Ryan Lybarger, a long-time gamer and co-founder of Utility Games, attributes much of the appeal and happy vibe of Gen Con to the fact that it’s so many things in one. He says, “I don’t know about anyone else, but for me, it’s because I’m surrounded by people doing what they want to do with no concern for what anyone else thinks. Cosplayers rocking obscure characters? Check. [Table-top] RPGers finding the perfect zinc-alloy d20? Check. Learning how to write better at a seminar? Yup. I imagine a lot of folks have to hide who they really are on a daily basis; at Gen Con, you’re never the weirdest person in the room.
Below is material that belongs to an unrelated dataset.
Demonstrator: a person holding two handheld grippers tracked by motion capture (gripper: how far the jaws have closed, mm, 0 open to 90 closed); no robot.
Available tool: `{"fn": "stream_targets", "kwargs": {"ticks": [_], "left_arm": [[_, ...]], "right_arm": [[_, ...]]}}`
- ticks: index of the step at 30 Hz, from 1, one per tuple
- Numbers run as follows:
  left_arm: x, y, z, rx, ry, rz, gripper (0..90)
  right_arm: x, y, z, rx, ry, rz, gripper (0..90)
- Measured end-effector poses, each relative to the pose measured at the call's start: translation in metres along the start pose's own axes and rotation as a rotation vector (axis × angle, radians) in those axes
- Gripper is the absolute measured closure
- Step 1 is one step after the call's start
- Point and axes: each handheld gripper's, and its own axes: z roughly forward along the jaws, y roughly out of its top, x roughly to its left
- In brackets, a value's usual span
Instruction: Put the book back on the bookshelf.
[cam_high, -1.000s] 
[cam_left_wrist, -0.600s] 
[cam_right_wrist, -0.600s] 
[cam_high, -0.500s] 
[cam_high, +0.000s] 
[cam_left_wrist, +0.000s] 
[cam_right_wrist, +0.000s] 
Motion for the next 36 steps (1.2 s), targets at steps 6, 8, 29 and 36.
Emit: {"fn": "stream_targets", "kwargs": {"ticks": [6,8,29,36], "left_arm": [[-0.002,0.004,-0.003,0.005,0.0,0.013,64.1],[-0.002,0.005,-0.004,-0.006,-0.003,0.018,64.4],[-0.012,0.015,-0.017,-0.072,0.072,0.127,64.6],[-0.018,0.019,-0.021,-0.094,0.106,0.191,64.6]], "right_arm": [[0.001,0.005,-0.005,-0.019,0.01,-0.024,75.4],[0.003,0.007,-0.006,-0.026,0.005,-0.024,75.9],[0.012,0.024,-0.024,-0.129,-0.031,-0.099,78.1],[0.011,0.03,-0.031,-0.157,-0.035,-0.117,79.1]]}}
And everybody is okay with that.”

Fantasy author Hans Cummings at a booth during Gen Con 2019.
Fantasy author and publisher Hans Cummings was also at Gen Con 2019. (Photo by Troy Brownfield)

Lybarger certainly nails the “something for everyone” aura of the event. Tournaments and play-testing for innumerable games run constantly. Fantasy and science-fiction authors like Hans Cummings and C.S. Marks greet their fans. Highly regarded artists, like D&D and Dragonlance legend Larry Elmore, sign their work while producing new material at their booths. Vendors offer everything from medieval gear to Funko Pop figures. The biggest companies on the planet (like Mattel) have booths alongside start-ups that just put out their first game. It’s a swirling panorama of stuff that, for its devotees, is pure enjoyment.
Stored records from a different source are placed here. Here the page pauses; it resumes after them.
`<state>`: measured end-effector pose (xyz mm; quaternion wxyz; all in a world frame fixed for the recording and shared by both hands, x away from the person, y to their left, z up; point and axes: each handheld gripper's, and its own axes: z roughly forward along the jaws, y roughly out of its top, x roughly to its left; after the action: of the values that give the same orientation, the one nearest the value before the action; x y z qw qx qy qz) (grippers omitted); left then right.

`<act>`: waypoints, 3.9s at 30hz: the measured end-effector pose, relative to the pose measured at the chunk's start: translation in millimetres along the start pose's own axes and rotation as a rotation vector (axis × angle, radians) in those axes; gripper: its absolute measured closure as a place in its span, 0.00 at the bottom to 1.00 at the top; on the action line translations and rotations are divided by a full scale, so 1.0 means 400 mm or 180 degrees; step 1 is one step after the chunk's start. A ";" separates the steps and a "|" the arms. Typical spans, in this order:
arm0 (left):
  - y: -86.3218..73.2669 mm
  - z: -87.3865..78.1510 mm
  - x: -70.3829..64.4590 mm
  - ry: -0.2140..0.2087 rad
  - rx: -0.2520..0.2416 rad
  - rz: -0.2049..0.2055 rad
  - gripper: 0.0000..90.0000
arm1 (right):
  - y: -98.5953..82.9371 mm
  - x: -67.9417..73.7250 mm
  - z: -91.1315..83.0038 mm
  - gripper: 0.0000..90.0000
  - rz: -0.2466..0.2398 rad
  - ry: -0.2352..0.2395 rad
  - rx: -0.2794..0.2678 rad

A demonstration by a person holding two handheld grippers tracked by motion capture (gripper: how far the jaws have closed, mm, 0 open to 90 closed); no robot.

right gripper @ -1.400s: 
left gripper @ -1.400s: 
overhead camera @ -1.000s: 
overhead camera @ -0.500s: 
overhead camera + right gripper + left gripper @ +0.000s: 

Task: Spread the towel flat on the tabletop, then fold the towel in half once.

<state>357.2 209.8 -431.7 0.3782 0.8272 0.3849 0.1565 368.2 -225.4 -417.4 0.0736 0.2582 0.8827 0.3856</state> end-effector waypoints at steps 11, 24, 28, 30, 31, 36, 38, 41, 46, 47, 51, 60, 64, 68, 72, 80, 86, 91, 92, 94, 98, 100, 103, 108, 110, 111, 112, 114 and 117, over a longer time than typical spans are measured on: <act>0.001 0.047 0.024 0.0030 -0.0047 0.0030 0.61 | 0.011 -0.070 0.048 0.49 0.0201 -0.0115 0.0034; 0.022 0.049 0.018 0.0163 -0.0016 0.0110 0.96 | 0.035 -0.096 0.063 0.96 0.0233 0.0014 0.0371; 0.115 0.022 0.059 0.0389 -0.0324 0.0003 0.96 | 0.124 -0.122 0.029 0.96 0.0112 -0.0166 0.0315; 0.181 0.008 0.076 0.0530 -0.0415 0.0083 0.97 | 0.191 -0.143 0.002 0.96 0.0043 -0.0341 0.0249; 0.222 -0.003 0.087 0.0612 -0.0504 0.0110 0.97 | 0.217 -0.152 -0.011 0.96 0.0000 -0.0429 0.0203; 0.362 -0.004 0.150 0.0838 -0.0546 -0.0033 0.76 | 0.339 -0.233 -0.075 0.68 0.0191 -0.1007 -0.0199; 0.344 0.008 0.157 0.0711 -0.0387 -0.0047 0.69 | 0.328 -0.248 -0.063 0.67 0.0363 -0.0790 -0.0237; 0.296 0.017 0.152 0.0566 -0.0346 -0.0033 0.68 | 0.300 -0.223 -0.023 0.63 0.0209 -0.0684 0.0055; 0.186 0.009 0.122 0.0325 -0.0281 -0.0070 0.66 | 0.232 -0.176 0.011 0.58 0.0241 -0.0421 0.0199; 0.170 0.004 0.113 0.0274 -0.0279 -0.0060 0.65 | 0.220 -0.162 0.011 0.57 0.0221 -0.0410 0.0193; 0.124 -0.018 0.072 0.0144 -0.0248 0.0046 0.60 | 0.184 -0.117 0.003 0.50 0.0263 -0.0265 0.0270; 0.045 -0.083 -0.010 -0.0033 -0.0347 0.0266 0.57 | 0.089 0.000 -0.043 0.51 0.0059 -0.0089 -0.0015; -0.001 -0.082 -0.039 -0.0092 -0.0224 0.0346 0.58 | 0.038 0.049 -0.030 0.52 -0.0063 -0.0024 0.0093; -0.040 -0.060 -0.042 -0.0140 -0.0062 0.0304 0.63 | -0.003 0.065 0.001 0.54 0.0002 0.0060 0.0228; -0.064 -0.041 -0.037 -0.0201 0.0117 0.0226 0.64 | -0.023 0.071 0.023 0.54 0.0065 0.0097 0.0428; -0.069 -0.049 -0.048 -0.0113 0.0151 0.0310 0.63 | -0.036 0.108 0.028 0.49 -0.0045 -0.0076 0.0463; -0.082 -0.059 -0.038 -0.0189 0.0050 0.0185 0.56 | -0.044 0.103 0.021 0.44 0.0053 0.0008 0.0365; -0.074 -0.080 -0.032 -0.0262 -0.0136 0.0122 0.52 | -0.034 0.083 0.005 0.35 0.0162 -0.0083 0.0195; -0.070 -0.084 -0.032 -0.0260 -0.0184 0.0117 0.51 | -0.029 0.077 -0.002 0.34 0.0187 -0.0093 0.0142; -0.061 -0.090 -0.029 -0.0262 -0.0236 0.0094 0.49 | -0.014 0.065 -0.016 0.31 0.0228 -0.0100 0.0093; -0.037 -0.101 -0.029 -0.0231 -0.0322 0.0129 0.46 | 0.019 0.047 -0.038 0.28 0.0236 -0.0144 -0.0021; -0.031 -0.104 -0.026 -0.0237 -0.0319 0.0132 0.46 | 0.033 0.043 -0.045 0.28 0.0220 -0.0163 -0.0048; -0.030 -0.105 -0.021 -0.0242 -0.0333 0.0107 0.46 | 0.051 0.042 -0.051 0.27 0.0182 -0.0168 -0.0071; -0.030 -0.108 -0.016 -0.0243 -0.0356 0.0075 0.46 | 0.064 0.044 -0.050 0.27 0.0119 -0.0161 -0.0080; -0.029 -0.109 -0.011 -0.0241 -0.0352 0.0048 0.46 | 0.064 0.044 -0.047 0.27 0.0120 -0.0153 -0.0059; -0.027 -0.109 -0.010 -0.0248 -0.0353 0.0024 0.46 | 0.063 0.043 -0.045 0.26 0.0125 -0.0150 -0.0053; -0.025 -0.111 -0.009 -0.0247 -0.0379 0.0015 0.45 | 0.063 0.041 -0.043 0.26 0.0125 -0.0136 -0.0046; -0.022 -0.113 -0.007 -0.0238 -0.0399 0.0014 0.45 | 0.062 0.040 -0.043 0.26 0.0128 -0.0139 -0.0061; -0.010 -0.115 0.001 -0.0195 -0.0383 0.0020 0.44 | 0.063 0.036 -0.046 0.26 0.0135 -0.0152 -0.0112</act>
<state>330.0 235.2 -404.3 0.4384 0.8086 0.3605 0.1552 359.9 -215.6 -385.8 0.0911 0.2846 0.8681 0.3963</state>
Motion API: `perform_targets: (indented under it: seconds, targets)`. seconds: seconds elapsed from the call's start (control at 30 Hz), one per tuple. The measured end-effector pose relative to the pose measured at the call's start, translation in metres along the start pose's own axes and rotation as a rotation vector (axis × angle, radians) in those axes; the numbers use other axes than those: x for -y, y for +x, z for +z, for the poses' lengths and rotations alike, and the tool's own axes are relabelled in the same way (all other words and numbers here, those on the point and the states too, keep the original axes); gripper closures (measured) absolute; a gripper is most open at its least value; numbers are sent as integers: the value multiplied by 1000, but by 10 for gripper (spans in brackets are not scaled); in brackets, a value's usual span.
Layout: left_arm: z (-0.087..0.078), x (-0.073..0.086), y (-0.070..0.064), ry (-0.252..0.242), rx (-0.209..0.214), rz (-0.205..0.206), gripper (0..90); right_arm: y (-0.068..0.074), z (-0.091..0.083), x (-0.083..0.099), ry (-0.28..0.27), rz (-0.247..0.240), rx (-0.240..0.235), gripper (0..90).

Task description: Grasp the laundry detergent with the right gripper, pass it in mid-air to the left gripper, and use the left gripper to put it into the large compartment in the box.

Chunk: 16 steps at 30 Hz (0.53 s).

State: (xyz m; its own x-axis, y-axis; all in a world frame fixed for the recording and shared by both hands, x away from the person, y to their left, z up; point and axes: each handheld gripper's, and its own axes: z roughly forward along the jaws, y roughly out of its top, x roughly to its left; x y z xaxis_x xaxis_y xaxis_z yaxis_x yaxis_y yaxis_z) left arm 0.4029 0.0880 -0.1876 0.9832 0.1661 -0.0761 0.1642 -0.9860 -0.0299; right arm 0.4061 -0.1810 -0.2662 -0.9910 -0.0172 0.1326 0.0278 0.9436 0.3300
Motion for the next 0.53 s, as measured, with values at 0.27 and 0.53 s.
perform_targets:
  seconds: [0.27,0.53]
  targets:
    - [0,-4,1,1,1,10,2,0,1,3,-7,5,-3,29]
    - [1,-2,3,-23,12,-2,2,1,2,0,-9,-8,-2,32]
Gen Con also exists as a nexus of different types of fandom. Anime, comics, and film characters are heavily represented in cosplay. Star Wars: Legion, a miniatures game, was very popular on the playing floor. Cryptozoic debuted and sold their DC Rebirth deck-building card game. Media tie-ins abounded.
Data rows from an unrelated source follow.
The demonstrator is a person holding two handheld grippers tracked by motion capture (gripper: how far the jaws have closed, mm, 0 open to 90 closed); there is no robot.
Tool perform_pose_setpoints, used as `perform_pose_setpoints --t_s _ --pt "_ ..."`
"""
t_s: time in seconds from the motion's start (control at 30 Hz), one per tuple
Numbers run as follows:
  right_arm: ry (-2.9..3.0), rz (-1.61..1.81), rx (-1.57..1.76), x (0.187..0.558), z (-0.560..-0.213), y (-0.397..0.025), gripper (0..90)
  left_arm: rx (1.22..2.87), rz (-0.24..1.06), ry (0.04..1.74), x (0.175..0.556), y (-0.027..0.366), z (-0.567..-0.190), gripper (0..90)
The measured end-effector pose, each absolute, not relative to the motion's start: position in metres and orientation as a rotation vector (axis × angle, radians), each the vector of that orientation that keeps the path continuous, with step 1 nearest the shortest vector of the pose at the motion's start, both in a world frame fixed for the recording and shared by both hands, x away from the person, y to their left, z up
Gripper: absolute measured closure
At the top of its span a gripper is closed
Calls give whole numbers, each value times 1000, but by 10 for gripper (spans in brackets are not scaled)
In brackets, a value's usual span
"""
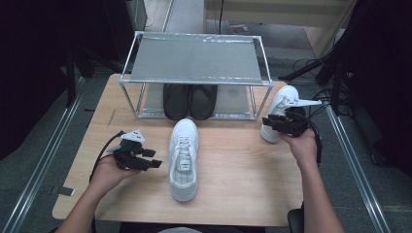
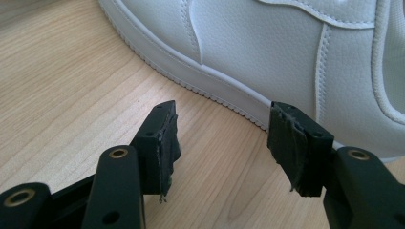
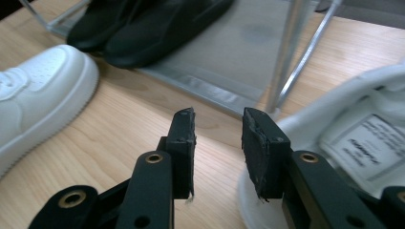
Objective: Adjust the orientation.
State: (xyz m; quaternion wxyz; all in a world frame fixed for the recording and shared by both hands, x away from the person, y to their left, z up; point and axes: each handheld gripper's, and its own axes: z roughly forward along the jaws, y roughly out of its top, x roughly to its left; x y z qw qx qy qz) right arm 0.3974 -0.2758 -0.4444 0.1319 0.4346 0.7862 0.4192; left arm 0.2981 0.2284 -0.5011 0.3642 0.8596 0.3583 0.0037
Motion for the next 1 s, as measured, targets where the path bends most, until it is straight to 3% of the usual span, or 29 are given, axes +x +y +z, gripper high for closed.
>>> perform_pose_setpoints --t_s 0.33,1.0 --pt "2179 1224 1295 404 -433 -300 654 2204 6 942 298 231 -503 440" --pt "2419 1022 1357 441 -483 -280 580 2216 3 946 299 231 -505 435"
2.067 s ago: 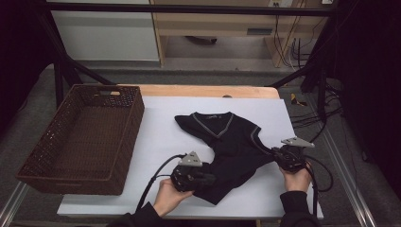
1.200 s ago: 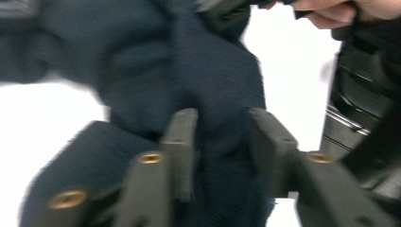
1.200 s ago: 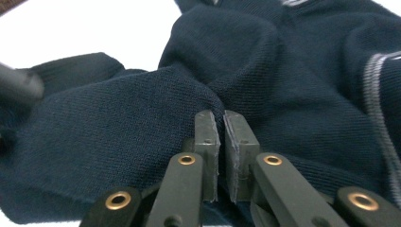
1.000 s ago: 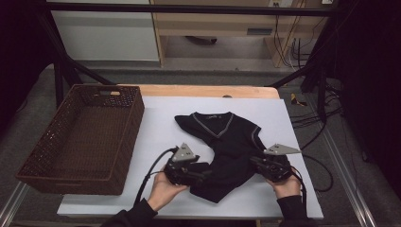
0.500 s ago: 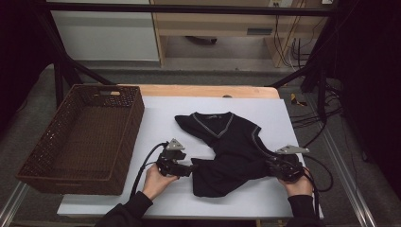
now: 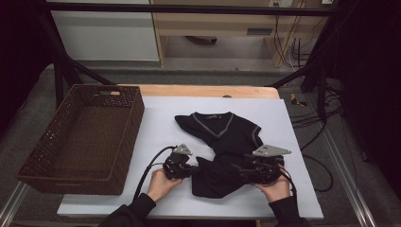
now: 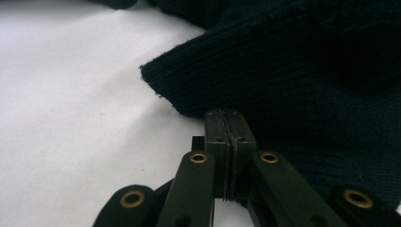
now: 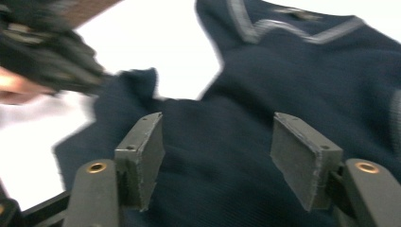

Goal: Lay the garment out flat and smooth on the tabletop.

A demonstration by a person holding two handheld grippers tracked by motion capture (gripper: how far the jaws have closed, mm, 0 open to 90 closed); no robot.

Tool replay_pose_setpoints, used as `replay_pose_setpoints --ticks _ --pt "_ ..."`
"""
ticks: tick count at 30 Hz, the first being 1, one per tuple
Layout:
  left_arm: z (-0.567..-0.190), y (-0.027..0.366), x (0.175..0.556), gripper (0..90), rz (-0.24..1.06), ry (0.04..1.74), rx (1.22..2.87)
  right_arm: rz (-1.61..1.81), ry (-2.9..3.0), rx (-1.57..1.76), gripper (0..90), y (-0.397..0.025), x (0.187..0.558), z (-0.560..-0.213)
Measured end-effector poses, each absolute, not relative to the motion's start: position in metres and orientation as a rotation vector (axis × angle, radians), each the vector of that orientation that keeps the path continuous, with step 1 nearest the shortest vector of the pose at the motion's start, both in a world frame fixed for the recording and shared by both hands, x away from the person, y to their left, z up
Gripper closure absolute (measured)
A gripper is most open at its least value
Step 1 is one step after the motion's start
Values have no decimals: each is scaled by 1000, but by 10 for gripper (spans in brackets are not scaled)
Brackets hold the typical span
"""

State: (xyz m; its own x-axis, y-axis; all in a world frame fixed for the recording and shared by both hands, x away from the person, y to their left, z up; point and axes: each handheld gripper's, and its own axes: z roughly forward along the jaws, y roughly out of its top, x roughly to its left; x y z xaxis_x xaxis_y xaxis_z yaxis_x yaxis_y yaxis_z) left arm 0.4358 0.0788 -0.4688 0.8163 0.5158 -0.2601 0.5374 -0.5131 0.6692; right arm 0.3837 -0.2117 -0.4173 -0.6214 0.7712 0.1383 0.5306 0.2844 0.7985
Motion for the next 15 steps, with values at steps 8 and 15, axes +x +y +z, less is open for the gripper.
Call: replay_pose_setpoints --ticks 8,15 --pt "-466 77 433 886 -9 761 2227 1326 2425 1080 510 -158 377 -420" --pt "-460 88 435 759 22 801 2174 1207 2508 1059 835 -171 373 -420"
However, perhaps nothing made as big a splash at the show as the announcement and demos for Marvel: Crisis Protocol, a new Marvel-based miniatures game from Atomic Mass Games. The game combines the hobby aspects of miniatures gaming (like painting the figures yourself) with a comprehensive game involving a wide range of familiar Marvel characters and terrain pieces.

Figures resembling Marvel Comics heroes in a glass display case.
Game pieces for Atomic Mass Games’ Marvel Crisis Protocol, displayed during Gen Con 2019. (Photo by Troy Brownfield.)

As a whole, Gen Con exceeds its stated mission of being the best weekend in gaming. As Lybarger says, “[Gen Con is] greater than the sum of its parts. A trade show, by itself, would be okay. A game auction, by itself, would be fun. Hours of gaming, by itself, would be a blast. Add it all together, throw in seeing friends from far away . . .  it’s bigger on the inside.”

And maybe that’s the most important thing. Over Gen Con weekend, Indianapolis was deep in throes of road construction that had been delayed by a rainy midsummer. As the fans descended on the town, important highways that led into downtown were closed, as was a vital street in the center of the city. It was inconvenient on a number of levels. And almost no one was complaining about it.

Fantasy artist Larry Elmore signing autographs on copies of his illustrations.
Dragonlance artist Larry Elmore signs illustrations for fans during Gen Con 2019. (Photo by Troy Brownfield.)

That’s because the idea and the essence of Gen Con is, simply, fun. How many things in our culture, at this precarious moment, can we say are just . . . fun? The list is, unfortunately, small. For 70,000 people to gather in one place and have a great time for four days isn’t just encouraging; it’s borderline miraculous. Maybe the lesson of Gen Con is that if more people just got together to do what they LOVE, instead of what they’re expected to do or obligated to do or made to do, then more people would have a better time. There’s no judgment at Gen Con. People get to be who they are, dress how they want, and play the games they like. Some people may dismiss that as childlike. That’s fine. We could use a little more childlike. American society lost its supposed innocence a long, long time ago. If we can get back a little bit of that spark of imagination, a little bit of that pure fun, even for just a little while, there’s never a way that can be a bad thing. In fact, that might mean that we’ve all won the game.